:: ASSIGNMENT ::
The answer must be every line from the listing that holds the string "things".

::::::::::

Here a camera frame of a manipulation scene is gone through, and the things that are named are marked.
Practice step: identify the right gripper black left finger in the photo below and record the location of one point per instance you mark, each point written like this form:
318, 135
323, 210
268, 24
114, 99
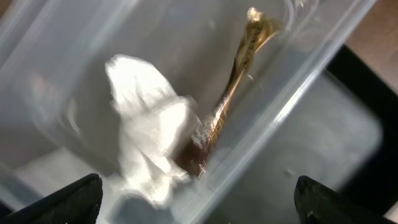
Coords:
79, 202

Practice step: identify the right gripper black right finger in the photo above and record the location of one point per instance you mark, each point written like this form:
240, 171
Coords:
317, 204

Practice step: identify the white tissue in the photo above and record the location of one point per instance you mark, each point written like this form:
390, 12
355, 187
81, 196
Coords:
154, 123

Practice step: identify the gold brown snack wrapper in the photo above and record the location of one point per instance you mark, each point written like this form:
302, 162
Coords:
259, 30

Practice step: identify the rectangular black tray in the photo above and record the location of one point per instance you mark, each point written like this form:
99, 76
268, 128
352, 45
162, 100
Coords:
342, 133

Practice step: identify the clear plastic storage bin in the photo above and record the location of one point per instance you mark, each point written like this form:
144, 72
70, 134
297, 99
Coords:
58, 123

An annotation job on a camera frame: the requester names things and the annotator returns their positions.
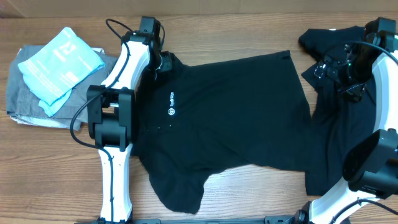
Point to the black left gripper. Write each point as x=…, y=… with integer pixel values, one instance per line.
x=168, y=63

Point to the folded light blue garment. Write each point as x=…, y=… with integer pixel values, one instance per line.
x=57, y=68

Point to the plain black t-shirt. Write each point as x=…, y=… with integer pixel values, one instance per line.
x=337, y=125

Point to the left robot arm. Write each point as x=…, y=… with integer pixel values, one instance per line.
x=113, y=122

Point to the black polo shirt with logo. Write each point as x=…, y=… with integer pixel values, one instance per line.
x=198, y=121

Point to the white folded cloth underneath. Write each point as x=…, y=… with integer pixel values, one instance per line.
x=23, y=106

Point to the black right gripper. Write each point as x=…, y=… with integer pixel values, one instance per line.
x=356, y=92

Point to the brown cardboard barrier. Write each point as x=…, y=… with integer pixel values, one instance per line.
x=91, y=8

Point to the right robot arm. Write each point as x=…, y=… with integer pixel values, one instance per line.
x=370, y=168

::::::::::

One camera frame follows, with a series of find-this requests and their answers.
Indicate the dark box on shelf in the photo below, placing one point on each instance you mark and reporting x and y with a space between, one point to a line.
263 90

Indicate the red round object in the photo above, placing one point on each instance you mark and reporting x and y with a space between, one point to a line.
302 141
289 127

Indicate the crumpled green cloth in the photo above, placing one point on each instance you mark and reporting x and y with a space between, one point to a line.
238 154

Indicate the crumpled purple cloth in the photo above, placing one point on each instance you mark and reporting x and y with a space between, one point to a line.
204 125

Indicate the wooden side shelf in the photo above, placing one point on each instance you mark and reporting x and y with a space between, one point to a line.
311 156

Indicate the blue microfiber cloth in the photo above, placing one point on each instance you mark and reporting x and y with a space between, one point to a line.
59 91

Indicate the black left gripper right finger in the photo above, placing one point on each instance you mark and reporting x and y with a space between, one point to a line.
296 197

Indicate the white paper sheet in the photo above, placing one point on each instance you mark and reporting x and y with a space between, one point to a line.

::::::::::

:: ANSWER TO THE PROBLEM ::
Here a camera frame of a manipulation scene is gone through, and the things that are named are marked.
An annotation job on a camera frame: the requester names things and the annotator returns their positions.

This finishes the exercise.